ABOUT THIS TASK
Look through the material below. Return exactly the lines from the one with "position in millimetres" through the one with "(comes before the", both included.

RECORDS FOR PROCESSING: Begin

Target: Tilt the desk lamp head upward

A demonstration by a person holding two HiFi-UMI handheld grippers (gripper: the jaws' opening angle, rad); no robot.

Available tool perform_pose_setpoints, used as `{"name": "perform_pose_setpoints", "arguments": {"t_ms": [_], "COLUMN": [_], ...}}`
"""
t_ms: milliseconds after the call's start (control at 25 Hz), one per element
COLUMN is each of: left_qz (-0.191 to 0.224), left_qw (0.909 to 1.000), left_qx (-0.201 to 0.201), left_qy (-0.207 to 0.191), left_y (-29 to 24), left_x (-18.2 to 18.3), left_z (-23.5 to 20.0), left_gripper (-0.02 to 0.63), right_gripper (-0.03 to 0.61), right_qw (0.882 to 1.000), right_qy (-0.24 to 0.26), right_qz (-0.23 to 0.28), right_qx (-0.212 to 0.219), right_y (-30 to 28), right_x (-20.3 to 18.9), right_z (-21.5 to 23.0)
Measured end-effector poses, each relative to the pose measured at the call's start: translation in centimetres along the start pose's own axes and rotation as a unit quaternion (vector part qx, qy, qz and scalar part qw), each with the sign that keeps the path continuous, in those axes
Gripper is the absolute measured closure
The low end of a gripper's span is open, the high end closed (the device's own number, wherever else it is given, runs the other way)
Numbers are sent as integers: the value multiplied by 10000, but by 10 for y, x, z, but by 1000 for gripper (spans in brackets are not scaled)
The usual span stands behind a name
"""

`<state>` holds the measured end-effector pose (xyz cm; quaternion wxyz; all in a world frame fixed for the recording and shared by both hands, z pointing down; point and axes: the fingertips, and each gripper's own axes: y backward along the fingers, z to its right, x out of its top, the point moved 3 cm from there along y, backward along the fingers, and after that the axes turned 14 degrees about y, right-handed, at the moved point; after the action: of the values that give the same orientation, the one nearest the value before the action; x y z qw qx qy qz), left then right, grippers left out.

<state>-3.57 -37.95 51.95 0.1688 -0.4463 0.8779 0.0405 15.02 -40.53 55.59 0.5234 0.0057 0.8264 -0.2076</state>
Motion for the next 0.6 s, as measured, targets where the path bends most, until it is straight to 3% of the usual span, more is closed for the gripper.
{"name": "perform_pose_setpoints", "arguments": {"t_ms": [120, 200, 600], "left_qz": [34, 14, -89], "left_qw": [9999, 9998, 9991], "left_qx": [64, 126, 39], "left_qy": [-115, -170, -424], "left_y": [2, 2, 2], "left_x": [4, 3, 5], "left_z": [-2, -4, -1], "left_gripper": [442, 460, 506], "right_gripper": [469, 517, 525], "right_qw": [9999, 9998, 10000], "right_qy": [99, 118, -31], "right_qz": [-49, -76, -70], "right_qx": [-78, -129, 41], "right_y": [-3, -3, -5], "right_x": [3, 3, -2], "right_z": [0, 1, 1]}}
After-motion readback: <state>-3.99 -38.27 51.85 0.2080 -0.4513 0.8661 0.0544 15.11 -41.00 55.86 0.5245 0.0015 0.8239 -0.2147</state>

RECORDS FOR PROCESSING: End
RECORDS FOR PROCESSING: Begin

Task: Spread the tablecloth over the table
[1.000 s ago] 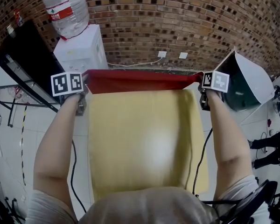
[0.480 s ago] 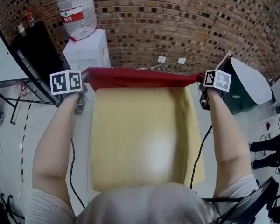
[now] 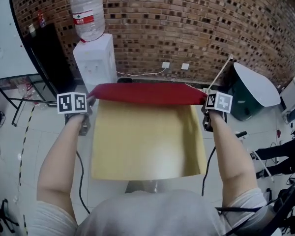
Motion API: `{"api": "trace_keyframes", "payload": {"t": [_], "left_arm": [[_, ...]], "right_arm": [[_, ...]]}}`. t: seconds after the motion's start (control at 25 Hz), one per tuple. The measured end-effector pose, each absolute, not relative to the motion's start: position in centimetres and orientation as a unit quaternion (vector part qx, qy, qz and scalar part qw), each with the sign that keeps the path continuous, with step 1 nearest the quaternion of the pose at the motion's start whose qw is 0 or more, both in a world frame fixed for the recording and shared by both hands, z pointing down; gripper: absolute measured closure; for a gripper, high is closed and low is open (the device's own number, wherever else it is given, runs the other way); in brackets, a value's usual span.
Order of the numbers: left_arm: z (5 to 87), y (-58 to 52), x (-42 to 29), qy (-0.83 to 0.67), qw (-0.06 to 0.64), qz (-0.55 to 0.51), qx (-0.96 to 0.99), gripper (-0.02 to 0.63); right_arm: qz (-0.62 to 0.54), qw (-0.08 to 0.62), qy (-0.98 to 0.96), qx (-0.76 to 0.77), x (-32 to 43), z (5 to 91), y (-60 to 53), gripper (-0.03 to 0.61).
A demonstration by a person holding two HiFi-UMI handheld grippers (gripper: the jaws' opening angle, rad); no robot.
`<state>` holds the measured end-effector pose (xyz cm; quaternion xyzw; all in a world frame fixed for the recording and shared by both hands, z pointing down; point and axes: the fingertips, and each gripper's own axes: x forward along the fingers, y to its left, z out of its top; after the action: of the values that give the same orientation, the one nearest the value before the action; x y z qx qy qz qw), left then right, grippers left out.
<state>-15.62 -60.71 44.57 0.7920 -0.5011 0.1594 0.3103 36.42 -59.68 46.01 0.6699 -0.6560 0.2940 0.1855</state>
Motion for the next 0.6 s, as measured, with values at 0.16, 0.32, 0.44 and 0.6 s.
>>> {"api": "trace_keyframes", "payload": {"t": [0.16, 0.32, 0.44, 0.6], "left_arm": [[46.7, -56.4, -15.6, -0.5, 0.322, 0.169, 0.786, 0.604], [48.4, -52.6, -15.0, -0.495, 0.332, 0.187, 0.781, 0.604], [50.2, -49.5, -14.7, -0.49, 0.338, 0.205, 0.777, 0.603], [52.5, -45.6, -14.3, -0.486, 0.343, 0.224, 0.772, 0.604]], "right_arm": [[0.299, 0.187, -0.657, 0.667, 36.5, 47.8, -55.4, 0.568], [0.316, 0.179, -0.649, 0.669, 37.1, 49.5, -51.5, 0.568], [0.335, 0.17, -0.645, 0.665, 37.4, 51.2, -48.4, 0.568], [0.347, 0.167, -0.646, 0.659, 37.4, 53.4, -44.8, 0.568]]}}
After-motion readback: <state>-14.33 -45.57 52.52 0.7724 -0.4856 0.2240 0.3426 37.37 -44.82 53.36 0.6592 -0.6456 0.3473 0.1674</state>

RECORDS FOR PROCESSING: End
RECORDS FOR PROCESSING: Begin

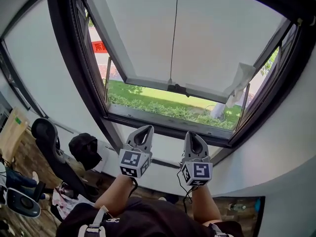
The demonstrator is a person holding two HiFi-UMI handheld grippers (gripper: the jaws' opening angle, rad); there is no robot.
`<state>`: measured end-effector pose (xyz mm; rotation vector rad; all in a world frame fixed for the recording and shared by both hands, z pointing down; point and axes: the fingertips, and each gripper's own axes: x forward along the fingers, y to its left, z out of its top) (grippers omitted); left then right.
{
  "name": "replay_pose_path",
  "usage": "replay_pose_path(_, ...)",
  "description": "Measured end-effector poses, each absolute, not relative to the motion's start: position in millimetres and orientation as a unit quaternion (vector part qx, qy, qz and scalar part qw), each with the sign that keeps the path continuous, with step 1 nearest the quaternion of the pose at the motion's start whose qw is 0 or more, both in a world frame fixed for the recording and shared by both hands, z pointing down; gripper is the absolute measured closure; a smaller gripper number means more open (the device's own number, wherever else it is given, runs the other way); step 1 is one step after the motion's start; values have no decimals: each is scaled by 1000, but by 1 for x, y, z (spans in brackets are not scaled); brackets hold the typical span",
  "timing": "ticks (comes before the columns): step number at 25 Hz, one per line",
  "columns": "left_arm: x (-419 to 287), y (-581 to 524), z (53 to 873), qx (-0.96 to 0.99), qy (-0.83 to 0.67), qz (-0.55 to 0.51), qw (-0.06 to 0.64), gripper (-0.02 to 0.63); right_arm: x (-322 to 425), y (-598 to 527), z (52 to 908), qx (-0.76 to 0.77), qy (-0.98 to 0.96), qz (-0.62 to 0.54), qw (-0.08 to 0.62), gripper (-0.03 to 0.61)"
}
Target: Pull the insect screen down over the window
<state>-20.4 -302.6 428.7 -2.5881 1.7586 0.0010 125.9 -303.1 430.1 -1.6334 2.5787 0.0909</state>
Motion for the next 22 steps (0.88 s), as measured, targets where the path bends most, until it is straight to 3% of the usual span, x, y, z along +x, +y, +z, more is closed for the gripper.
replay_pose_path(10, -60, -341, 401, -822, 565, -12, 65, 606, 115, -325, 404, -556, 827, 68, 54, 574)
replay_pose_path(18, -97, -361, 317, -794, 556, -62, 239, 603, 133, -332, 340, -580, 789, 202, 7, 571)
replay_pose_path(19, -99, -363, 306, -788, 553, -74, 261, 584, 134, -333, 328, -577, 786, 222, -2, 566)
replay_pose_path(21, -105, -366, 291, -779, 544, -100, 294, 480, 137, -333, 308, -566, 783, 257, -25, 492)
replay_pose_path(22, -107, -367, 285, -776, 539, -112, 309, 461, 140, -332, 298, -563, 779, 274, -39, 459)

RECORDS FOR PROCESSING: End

RESPONSE TO THE EXERCISE
  "description": "Measured end-effector poses, each absolute, not relative to the motion's start: position in millimetres and orientation as a unit quaternion (vector part qx, qy, qz and scalar part qw), each with the sign that keeps the path continuous, with step 1 nearest the quaternion of the pose at the motion's start whose qw is 0 or more, both in a world frame fixed for the recording and shared by both hands, z pointing down; gripper is the absolute measured closure; a smaller gripper number means more open (the device's own number, wherever else it is given, runs the other way); step 1 is one step after the motion's start; values have no decimals: each is scaled by 1000, but by 1 for x, y, z (spans in brackets are not scaled); brackets hold the typical span",
  "timing": "ticks (comes before the columns): step number at 25 Hz, one per line",

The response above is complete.